Las leyes son el fundamento sobre el cual se sostiene una sociedad ordenada. Su existencia no es arbitraria, sino que responde a la necesidad de regular la conducta humana y establecer límites para garantizar la convivencia pacífica. En su esencia, las leyes buscan promover el bien común y prevenir el caos que surgiría de un estado sin normas. Pero, ¿qué ocurre cuando una ley parece ser injusta?

Este dilema ha sido objeto de debate filosófico desde la antigüedad. Platón, en su diálogo “El Critón”, nos ofrece una reflexión clave. Sócrates, quien está condenado a muerte, recibe la oferta de escapar de prisión. Sin embargo, decide quedarse y acatar su sentencia, argumentando que desobedecer la ley, incluso una que lo perjudica, sería socavar el fundamento mismo de la ciudad. Las leyes, según él, no son un pacto individual, sino un acuerdo colectivo al que nos sometemos por el bien de la comunidad. Si cada persona decidiera cuándo obedecer o no una ley, el orden social se desmoronaría.

Este razonamiento nos lleva a una premisa importante: aunque una ley pueda parecer injusta, el respeto a la misma es esencial para la estabilidad de la sociedad. Sin embargo, no debemos entender este principio como una resignación ciega. La legitimidad de las leyes debe estar sujeta a constante evaluación y debate. Cuando una norma es injusta, el camino correcto es el de la transformación a través del diálogo democrático y las instituciones, no el de la desobediencia unilateral.

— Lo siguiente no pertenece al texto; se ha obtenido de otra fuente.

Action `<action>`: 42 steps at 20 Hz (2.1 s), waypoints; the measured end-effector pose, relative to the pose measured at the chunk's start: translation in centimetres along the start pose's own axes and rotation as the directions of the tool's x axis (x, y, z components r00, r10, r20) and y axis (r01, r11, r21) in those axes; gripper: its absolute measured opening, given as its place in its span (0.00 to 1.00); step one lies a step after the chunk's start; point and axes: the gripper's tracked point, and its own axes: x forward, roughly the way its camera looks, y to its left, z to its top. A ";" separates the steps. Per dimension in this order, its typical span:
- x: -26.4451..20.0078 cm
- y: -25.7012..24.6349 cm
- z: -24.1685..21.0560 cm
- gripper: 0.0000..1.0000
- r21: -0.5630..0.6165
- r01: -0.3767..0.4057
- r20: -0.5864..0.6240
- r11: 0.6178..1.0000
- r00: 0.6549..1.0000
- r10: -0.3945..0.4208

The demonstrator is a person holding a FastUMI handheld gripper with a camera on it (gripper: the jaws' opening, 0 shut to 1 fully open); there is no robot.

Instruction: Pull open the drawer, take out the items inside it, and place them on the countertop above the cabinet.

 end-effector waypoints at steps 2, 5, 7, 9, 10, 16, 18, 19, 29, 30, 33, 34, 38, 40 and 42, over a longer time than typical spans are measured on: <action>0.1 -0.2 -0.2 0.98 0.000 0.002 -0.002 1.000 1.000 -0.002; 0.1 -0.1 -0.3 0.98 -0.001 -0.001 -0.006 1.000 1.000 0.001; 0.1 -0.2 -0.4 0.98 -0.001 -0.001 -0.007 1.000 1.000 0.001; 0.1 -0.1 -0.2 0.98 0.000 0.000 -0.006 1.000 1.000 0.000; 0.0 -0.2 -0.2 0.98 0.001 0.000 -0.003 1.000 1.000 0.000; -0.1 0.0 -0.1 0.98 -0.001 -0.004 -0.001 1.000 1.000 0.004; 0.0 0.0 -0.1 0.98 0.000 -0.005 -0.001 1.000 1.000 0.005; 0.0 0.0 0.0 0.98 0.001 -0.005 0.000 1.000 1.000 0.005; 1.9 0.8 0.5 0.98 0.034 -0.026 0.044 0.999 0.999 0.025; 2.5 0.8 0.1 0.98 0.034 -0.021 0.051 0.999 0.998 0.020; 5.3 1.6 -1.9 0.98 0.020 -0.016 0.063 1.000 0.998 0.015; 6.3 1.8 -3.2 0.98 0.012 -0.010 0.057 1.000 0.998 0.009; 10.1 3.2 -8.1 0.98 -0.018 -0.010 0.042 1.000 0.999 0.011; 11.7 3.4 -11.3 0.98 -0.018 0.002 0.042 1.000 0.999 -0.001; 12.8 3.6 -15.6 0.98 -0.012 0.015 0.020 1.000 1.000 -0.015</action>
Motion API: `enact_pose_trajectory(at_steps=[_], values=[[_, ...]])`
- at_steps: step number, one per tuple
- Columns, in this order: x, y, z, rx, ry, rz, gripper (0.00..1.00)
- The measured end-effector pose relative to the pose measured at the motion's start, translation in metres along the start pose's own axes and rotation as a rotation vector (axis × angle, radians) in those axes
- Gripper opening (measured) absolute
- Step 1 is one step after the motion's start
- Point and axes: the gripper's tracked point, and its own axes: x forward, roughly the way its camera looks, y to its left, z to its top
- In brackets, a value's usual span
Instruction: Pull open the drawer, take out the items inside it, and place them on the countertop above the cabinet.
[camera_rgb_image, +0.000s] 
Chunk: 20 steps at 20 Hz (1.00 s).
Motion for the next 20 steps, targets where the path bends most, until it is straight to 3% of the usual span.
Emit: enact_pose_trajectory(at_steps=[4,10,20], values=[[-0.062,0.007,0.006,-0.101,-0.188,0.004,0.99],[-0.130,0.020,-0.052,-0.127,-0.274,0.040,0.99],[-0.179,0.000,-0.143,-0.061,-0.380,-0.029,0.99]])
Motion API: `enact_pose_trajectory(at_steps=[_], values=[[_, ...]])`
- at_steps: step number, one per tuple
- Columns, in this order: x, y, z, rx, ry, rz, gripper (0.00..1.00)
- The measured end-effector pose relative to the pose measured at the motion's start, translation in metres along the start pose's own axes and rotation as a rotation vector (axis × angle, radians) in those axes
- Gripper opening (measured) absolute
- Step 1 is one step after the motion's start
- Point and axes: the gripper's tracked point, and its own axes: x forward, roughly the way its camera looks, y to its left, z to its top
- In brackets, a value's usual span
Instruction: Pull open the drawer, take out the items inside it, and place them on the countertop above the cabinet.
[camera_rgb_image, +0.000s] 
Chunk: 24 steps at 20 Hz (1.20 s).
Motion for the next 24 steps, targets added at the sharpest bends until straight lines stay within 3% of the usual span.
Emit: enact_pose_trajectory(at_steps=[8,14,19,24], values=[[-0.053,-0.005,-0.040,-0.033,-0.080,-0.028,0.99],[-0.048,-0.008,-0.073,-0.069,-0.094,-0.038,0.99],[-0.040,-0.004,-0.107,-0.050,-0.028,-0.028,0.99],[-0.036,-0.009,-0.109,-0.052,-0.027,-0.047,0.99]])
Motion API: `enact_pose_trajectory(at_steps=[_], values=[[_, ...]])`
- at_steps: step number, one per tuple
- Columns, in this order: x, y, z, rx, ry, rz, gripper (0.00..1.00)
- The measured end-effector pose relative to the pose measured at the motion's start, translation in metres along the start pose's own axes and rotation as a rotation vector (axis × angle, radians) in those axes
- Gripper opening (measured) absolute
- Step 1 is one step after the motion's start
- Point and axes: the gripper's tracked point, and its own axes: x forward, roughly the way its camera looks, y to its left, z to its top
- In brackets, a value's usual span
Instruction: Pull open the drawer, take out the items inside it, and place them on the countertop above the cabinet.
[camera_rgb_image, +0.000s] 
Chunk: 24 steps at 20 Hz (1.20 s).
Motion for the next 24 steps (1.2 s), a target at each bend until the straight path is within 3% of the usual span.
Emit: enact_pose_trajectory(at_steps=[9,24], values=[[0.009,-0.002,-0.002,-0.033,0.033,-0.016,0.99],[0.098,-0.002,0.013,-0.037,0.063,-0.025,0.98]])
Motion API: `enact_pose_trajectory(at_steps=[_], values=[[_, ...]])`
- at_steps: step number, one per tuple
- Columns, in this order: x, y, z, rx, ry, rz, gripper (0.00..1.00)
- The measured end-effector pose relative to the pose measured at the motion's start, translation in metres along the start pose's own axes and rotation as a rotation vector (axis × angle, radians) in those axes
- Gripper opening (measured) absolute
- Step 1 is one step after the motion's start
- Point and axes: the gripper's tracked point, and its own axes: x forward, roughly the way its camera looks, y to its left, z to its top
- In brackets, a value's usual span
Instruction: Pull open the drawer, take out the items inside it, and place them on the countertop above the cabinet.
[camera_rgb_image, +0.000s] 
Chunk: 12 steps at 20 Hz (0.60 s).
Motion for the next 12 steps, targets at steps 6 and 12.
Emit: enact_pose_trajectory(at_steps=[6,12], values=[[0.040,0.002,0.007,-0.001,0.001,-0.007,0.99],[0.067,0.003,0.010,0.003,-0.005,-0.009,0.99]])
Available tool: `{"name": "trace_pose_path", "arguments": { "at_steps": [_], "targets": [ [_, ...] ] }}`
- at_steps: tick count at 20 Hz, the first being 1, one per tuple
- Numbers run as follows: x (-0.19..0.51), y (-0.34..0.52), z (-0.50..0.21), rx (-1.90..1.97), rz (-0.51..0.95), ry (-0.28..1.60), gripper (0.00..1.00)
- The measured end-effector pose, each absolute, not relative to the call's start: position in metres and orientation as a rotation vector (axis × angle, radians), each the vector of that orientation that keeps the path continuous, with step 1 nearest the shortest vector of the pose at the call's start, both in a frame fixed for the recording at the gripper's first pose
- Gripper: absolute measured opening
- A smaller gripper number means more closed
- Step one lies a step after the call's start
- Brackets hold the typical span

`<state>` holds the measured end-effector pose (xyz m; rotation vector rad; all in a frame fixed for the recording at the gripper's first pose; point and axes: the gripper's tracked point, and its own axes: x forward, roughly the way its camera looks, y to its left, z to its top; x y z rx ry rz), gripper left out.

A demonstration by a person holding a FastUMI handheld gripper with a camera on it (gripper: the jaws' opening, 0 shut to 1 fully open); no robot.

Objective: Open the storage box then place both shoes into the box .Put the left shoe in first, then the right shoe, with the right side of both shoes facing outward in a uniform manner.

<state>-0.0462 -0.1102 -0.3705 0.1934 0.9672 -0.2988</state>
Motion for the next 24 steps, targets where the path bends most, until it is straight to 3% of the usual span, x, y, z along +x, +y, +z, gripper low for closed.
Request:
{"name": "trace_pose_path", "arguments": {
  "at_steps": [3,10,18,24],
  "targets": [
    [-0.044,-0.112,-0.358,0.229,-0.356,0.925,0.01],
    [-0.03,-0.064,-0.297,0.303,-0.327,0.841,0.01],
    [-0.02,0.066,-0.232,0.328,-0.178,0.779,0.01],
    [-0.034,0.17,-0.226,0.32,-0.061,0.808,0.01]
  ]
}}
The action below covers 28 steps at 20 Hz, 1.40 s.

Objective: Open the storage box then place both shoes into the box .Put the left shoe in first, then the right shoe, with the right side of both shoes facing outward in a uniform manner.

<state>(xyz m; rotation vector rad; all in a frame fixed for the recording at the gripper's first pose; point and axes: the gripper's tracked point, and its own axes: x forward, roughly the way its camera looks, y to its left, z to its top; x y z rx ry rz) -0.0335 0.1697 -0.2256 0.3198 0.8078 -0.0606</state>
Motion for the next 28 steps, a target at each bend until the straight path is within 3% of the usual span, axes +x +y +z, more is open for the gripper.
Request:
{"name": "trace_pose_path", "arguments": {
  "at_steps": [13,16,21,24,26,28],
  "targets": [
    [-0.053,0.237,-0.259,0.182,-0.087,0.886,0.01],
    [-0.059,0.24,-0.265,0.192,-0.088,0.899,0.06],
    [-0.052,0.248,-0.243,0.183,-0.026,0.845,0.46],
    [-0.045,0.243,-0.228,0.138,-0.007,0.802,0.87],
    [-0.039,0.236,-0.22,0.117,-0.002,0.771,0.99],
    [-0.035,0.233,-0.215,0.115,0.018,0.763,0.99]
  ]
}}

El fin último de las leyes debe ser la felicidad de la sociedad. Aquí podemos entender la “felicidad” no como un placer individual, sino como la armonía colectiva, la justicia social, y el bienestar común. Si las leyes no conducen hacia este fin, si no promueven el bien general, pierden su razón de ser. Una ley que no sirve al pueblo, que perpetúa la desigualdad o genera sufrimiento, debe ser reformada. Pero mientras exista, sigue siendo un componente estructural del contrato social.

Las leyes son esenciales para guiar a la sociedad hacia un bien mayor. Aunque puedan ser imperfectas, su respeto garantiza el orden, mientras que su mejora constante asegura que sigan siendo herramientas de justicia y felicidad.